Say how many lines of the data contain "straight", and nothing more.

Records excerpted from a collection

§

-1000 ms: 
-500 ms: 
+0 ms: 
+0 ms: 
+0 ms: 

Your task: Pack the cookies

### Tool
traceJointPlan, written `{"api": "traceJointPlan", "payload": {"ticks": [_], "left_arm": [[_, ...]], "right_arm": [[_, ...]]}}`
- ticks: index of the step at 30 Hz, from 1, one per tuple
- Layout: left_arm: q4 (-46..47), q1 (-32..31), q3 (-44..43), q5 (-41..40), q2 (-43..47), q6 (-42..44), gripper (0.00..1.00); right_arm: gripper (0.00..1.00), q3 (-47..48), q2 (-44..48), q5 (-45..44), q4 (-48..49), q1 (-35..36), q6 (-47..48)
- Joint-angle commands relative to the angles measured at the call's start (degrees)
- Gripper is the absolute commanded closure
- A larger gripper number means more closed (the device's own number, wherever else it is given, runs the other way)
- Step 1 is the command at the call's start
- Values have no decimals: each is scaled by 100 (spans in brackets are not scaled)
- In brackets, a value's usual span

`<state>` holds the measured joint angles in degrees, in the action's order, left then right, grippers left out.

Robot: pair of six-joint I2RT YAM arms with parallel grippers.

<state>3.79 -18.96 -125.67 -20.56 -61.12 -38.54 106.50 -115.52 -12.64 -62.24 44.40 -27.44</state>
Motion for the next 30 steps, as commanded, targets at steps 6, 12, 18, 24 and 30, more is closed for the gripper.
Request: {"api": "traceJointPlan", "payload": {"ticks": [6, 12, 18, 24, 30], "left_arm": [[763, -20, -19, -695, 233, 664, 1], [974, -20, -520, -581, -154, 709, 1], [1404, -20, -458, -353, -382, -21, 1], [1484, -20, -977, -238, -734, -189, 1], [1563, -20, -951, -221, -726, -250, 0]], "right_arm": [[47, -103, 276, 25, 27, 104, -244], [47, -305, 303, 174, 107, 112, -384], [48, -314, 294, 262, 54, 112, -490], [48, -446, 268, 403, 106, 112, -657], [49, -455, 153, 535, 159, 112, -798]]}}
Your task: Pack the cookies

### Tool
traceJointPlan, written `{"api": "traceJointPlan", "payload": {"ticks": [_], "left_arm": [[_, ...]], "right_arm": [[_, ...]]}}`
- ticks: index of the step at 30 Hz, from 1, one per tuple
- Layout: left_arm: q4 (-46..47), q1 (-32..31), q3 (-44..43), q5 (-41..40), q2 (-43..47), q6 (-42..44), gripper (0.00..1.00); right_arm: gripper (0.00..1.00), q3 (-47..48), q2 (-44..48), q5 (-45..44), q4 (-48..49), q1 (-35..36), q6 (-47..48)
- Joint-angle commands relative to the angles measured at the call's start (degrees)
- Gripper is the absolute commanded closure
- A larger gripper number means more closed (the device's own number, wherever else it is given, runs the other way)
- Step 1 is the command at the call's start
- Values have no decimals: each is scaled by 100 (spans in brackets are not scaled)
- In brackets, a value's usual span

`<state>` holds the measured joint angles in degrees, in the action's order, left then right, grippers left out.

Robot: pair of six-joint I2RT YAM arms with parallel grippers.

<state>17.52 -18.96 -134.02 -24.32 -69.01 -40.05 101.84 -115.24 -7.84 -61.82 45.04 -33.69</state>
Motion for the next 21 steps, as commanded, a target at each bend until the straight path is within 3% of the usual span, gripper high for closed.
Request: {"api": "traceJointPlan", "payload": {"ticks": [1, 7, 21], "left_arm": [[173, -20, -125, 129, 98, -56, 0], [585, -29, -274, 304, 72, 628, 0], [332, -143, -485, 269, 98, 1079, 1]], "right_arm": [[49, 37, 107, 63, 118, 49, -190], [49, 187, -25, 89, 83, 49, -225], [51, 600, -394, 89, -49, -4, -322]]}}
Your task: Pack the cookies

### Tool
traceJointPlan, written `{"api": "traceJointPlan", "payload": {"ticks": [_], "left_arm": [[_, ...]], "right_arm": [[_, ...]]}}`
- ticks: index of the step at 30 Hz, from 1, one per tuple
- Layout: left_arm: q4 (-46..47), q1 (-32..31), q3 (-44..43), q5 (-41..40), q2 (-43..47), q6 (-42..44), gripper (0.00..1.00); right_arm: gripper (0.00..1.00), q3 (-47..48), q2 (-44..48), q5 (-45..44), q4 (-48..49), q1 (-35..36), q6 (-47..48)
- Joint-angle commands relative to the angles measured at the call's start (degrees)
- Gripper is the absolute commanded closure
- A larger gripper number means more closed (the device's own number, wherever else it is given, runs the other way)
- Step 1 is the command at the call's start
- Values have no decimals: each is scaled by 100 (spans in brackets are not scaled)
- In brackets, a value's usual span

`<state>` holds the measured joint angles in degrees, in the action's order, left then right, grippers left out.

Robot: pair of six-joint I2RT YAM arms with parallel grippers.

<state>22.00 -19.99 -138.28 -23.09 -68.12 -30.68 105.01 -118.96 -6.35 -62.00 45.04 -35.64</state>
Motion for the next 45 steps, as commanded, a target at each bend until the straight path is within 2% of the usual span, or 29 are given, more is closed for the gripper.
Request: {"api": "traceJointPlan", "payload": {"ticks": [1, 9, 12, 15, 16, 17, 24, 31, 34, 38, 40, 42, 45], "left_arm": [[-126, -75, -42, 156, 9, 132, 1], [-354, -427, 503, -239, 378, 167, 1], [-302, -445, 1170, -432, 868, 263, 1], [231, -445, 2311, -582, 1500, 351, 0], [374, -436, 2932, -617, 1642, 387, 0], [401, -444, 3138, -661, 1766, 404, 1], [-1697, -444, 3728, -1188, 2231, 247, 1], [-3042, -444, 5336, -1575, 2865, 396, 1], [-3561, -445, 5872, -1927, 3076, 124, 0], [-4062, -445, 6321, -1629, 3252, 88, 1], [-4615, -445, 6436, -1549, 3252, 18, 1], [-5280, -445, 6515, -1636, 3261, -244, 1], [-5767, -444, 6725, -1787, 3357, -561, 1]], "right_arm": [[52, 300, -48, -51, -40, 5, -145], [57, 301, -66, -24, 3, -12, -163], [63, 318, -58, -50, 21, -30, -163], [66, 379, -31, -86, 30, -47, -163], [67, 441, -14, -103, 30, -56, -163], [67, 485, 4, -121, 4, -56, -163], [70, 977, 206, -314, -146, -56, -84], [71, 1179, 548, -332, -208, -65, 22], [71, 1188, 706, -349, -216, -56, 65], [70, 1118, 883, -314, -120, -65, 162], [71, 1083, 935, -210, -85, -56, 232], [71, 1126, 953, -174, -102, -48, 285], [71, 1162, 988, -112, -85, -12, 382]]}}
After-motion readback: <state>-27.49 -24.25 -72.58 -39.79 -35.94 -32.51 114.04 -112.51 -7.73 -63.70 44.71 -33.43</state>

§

§ **OUTPUT BELOW**
2